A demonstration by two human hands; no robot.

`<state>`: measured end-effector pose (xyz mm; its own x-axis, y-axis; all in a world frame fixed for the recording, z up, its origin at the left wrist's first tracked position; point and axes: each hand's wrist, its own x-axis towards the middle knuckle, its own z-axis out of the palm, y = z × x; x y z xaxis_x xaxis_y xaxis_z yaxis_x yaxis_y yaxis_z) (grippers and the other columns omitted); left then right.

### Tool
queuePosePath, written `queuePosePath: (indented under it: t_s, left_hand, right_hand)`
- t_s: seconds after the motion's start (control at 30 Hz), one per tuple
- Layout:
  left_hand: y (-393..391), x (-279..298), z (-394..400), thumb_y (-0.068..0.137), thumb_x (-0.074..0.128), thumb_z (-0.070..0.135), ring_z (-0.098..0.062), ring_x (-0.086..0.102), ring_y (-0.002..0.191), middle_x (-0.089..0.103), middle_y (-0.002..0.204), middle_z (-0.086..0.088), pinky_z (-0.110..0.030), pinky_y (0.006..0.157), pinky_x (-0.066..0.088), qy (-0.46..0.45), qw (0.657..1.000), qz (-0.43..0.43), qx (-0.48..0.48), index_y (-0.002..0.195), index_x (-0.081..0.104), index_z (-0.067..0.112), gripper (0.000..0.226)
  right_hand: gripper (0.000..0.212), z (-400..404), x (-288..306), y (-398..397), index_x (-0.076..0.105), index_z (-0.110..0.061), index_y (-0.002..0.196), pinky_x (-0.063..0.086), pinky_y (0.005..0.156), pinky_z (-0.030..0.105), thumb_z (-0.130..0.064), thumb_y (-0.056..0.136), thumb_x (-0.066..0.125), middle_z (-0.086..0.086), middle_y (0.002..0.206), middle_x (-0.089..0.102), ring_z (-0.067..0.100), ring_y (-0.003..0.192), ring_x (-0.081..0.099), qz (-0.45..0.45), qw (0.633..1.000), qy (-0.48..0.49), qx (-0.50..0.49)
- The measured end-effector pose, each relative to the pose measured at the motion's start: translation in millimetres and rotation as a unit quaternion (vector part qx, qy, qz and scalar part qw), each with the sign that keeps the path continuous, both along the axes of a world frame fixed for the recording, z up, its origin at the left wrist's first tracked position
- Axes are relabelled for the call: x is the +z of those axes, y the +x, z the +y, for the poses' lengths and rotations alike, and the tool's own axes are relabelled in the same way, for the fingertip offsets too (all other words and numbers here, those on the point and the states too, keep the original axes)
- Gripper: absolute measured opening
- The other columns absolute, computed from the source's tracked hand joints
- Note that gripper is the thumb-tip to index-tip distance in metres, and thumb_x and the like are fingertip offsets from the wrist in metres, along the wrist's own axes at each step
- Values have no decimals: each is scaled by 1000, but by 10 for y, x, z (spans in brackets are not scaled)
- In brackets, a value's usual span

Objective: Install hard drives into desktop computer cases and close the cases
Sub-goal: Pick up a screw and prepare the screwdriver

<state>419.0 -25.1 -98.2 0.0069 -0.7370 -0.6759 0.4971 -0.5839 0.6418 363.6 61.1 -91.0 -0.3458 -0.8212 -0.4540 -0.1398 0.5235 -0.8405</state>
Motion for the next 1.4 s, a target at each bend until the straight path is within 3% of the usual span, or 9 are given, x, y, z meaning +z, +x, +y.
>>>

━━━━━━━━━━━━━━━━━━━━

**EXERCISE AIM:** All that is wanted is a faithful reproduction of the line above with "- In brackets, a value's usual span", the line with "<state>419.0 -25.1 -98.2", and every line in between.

**SOLUTION TO THE PROBLEM:**
- In brackets, a value's usual span

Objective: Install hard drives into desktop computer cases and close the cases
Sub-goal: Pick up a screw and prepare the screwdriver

<state>419.0 -25.1 -98.2 0.0069 -0.7370 -0.6759 0.4971 -0.5839 0.6418 363.6 61.1 -91.0 -0.3458 -0.8212 -0.4540 -0.1398 0.5235 -0.8405</state>

That concludes the answer to the exercise.